World Woman Summit 2018 will feature speakers from 10 countries, including, of course, speakers as well as organizers from Arkansas, including Gina Radke, CEO of Galley Support Innovation; Lori L. Burrows, vice president and general counsel for Arkansas Electric Cooperative Corp.; and Melissa Thoma of Thoma Thoma.
“Our speakers will talk about really big, bold ideas,” she says. “If they can do it, you can do it.”
Dash, who has a business working with independent filmmakers’ investments and tax incentive work based in Los Angeles, lives part-time in Arkansas because her husband, Upendra Kar, is an assistant research professor at the University of Arkansas for Medical Sciences.

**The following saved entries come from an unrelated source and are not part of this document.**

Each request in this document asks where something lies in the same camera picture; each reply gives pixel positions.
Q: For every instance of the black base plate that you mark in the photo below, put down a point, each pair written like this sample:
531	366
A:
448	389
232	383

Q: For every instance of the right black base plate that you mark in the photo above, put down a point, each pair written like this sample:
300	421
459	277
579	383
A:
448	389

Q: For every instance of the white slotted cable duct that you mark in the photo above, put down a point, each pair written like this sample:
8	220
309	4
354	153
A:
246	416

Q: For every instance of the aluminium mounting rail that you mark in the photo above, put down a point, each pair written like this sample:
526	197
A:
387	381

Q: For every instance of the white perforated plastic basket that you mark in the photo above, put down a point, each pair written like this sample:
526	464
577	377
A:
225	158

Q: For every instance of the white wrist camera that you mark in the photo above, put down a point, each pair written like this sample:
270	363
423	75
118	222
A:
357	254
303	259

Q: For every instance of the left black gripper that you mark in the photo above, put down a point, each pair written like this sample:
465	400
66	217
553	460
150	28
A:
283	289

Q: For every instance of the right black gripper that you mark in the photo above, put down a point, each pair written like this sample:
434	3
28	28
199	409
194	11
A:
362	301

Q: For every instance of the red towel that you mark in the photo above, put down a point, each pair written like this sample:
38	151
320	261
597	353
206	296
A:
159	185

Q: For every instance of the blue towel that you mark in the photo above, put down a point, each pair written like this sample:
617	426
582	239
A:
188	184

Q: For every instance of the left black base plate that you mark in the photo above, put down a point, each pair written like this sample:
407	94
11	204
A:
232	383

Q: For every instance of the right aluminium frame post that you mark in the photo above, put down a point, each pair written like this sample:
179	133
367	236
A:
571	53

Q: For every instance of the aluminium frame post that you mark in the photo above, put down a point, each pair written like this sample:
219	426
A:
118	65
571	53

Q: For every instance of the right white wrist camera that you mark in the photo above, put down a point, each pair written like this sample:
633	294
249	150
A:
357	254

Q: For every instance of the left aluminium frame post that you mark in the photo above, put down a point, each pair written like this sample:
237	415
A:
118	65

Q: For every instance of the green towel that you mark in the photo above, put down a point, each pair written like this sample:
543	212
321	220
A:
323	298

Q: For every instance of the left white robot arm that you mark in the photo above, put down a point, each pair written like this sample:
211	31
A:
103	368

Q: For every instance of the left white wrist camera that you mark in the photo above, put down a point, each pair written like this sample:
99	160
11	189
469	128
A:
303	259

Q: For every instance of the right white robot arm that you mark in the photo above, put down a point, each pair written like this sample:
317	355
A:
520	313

“We want to communicate in a really meaningful way and really position Arkansas as one of the key states in the United States for starting a business because of my own personal experience here. Sometimes we get really excited about the East and West Coast doing things and of course the East and West Coast are available but we can’t ignore the fact that a state like Arkansas provides some enormous incentives to start new businesses,” says Dash. “The state has been moving forward with programs like Forward Arkansas, Innovate Arkansas, which truly talks to the direction the state is trying to provision and move forward.”
Conference programming will focus on six different pillars on futurism – entrepreneurship, technology, finance, health, education and sustainability.
“The conversation is geared toward how different the future will really look like, how women will contribute to the future, how women will really define the future of money,” says Dash. “We will be talking about things like entrepreneurship and childcare innovation.”
Conference attendees will also learn more about a global mentorship program for single mothers that grew out of last year’s summit.
“We estimate that 40 percent of Arkansas women are single mothers and they are struggling to have a better life and that’s why we designed this global mentorship program for single mothers so that they have economic stability and so that they are ultimately going to make an economic for the state,” Dash explains. “But we also realized the fact that even though you’re giving them this powerful tool so that they can have it all on their desktop, only 4 percent will complete their education now which is why I tapped into my personal network of mentors to bring them to the conversation.”